What this task involves: The range to reproduce runs from the line containing "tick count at" through the last line of the listing below; give exactly those lines and no others.

____________________

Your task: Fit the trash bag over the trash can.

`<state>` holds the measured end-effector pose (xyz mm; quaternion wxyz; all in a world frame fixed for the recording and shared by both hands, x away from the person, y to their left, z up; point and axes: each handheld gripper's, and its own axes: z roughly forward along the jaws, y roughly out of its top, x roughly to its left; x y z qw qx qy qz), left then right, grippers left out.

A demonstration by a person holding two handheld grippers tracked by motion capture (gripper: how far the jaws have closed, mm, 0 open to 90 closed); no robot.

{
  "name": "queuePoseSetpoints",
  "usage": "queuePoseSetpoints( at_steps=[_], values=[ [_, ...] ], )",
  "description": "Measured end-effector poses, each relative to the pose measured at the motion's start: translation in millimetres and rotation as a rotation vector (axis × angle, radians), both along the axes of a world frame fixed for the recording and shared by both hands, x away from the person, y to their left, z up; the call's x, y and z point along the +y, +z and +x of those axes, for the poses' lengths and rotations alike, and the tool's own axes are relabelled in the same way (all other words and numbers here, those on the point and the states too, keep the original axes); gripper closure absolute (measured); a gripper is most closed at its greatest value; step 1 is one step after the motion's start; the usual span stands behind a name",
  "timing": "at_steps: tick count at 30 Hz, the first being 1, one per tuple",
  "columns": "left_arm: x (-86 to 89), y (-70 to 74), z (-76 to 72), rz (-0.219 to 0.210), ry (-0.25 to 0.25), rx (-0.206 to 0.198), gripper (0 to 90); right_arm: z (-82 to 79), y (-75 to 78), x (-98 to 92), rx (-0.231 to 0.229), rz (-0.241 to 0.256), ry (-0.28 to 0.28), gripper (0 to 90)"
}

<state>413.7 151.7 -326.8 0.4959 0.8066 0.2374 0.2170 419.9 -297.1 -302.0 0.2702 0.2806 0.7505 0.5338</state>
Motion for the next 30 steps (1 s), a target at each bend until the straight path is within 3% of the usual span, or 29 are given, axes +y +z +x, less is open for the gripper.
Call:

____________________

Reply:
  "timing": "at_steps: tick count at 30 Hz, the first being 1, one per tuple",
  "columns": "left_arm: x (-86 to 89), y (-70 to 74), z (-76 to 72), rz (-0.219 to 0.210), ry (-0.25 to 0.25), rx (-0.206 to 0.198), gripper (0 to 90); right_arm: z (-82 to 79), y (-75 to 78), x (-98 to 92), rx (-0.231 to 0.229), rz (-0.241 to 0.256), ry (-0.28 to 0.28), gripper (0 to 90)"
}

<state>413.7 151.7 -326.8 0.4959 0.8066 0.2374 0.2170 419.9 -297.1 -302.0 0.2702 0.2806 0.7505 0.5338</state>
Motion for the next 30 steps (1 s), a target at each bend until the straight path is within 3% of the usual span, or 29 are given, axes +y +z +x, less is open for the gripper.
Call:

The required output has been supplied.